Muslimahdaily - Kitab Irsyâdul ‘Ibâd ilâ Sabîlir Rasyâd karya Syekh Zainuddin ibn Abdul Aziz al-Malibari menceritakan sebuah kisah dari seorang ulama zuhud, Abdullah bin Mubarak (w. 797 M), yang memiliki cita-cita untuk dapat berhaji dan berjihad. Untuk itu, ia bekerja keras mengumpulkan uang. Dan ketika terkumpul, ia pun melaksanakan niatnya untuk menunaikan ibadah haji ke Tanah Suci.
Di suatu malam ketika ia tertidur di Masjidil Haram, ia bermimpi menjumpai dua malaikat yang turun ke bumi. Kedua malaikat itu bercakap-cakap satu sama lain tentang orang-orang yang berhaji waktu itu.

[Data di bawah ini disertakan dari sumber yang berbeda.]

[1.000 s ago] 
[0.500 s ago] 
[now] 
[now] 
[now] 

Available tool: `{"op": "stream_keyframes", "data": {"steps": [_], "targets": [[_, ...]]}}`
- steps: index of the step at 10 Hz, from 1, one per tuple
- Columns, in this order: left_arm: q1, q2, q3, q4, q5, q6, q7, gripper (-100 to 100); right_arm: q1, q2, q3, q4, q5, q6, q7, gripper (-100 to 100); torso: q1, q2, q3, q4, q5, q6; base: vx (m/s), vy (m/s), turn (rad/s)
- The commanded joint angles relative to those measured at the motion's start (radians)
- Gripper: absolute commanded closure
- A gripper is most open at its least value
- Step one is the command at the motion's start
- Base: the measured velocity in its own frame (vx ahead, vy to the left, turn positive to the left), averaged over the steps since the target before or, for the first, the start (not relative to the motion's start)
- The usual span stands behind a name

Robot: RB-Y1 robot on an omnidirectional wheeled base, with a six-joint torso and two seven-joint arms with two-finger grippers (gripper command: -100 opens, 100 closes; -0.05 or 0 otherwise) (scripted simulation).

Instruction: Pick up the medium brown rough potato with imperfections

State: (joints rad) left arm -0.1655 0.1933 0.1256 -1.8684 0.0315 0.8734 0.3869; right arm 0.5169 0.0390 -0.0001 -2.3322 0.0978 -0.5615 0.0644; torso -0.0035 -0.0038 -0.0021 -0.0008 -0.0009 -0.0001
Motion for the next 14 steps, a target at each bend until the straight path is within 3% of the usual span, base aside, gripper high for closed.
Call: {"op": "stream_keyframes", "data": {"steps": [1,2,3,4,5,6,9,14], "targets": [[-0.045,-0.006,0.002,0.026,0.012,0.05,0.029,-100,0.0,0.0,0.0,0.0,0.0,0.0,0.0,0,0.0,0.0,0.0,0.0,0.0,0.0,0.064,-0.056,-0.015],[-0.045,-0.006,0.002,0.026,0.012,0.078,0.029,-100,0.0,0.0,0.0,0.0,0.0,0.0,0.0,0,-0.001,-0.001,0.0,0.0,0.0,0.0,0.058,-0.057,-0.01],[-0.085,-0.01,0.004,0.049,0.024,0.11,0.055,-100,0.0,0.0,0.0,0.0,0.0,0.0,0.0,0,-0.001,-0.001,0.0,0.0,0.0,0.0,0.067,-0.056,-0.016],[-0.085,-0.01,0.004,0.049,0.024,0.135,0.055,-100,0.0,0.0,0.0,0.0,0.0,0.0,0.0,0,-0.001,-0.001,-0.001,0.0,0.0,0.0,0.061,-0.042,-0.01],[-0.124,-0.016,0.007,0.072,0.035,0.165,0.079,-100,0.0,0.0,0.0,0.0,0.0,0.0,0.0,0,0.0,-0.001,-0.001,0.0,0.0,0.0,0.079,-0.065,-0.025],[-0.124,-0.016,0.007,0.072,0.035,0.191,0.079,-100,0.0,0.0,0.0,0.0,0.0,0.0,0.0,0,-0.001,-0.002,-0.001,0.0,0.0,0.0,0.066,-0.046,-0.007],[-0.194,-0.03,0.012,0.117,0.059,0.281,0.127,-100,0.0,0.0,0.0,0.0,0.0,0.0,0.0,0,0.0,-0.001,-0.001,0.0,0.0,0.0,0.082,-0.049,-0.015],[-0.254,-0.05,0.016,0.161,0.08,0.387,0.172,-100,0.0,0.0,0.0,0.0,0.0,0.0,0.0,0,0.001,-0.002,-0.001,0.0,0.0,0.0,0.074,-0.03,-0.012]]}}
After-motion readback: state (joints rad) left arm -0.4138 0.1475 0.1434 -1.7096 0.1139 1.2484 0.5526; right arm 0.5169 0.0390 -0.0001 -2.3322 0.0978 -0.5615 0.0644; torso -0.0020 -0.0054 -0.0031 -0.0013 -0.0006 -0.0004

“Berapa banyak orang berhaji tahun ini?” tanya salah satu malaikat.
“600 ribu,” jawab malaikat lainnya. “Berapa di antara mereka yang hajinya diterima?” tanya malaikat yang pertama. Malaikat yang kedua kemudian menjawab,
“Tidak ada. Namun, ada seorang lelaki tukang sol sepatu di Damsyiq bernama Ali bin Al-Muwaffaq yang tidak berhaji, tetapi Allah menghitungnya sebagai haji mabrur. Dan bahkan karena dia, Allah memabrurkan haji 600 ribu orang ni.”
Abdullah bin Mubarak tersentak dari tidurnya. Ia terbangun dan segera menuju Damaskus mencari Muwaffaq. Ia menelusuri kediaman Muwaffaq hingga akhirnya mereka saling bertemu. Abdullah mengucap salam dan menceritakan mimpinya kepada Muwaffaq. Ia menanyakan rahasia di balik predikat mabrur haji yang Muwaffaq peroleh. Mendengar cerita Ibnu Mubarak, maka menangislah Muwaffaq hingga akhirnya jatuh pingsan. Setelah sadar, Muwaffaq mulai bercerita.
Muwaffaq menceritakan bahwa selama lebih dari 40 tahun, dia berkeinginan untuk melakukan ibadah haji. Keinginan ini cukup berat bagi dirinya yang hanya bekerja sebagai seorang tukang tambal sepatu. Meski begitu, Muwaffaq tak pernah menyerah karena ia percaya mimpinya bukan sesuatu yang mustahil. Sampai akhirnya, setelah menabung selama 30 tahun, ia berhasil mengumpulkan uang sekitar 350 dirham. Ia yakin pada tahun tersebut, tabungannya akan genap menjadi 400 dirham. Ini menandakan ia sudah memiliki cukup bekal untuk berangkat ke Tanah Suci.
Ketika musim haji tiba, ia mempersiapkan diri untuk berangkat bersama istrinya. Menjelang keberangkatan itu, istrinya yang sedang hamil mencium aroma makanan yang sangat sedap dari tetangganya. Muwaffaq pun datang berkunjung dan memohon agar istrinya diberikan sedikit makanan tersebut.
Namun, mendengar permintaan Muwaffaq, wanita tetangganya justru menangis tersedu-sedu. Si wanita berkata, "Sudah tiga hari ini anakku tidak makan apa-apa. Hari ini, aku melihat seekor keledai mati tergeletak dan kemudian aku memotongnya, lalu kumasak untuk mereka. Ini terpaksa kulakukan karena kami memang tidak punya. Jadi, makanan ini tidak layak buat kalian karena makanan ini tidak halal bagimu,” terangnya sambil menangis.
Mendengar hal itu, tanpa berpikir panjang Muwaffaq langsung kembali ke rumahnya mengambil tabungannya 350 dirham untuk diserahkan kepada keluarga tersebut. “Belanjakan ini untuk anakmu. Inilah perjalanan hajiku,” ungkapnya.
Demikianlah kisah seorang tukang tambal sepatu yang mengajarkan kita bahwa beribadah haji hanya untuk kepentingan pribadi, sedangkan menyantuni anak yatim dan memberi makan fakir miskin menjadi ibadah sosial yang manfaatnya lebih besar utama. Abdullah Ibn al-Mubarak setelah selesai mendengar cerita ini berkata, “Malaikat telah berkata jujur dalam mimpiku, dan Penguasa surga benar dalam keputusan-Nya.”